Only the lines below between the ones containing "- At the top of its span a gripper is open" and "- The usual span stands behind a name", inclusive, are to be reproduced, each exactly as it stands.

--- Exercise data ---

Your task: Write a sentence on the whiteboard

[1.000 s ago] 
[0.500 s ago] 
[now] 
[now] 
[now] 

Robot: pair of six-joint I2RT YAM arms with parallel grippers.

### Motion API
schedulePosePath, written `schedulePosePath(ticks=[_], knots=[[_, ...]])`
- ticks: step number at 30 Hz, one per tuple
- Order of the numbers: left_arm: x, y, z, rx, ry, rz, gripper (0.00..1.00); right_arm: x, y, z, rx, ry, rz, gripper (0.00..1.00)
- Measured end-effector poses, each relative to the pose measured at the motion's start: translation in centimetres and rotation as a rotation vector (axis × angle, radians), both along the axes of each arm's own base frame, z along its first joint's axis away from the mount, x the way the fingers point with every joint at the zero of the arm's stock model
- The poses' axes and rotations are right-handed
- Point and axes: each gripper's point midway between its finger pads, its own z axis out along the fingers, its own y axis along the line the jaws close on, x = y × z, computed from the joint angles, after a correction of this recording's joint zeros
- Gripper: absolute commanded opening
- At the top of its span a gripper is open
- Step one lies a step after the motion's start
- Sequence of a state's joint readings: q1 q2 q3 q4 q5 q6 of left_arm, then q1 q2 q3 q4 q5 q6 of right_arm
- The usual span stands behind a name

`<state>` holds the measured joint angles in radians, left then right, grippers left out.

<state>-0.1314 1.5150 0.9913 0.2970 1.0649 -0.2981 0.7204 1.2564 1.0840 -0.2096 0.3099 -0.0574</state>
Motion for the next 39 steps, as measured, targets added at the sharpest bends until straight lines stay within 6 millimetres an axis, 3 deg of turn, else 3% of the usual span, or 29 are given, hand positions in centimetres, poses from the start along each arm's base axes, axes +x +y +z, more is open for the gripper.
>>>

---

- [Expected answer]:
- At the top of its span a gripper is open
- Step one lies a step after the motion's start
- Sequence of a state's joint readings: q1 q2 q3 q4 q5 q6 of left_arm, then q1 q2 q3 q4 q5 q6 of right_arm
- The usual span stands behind a name

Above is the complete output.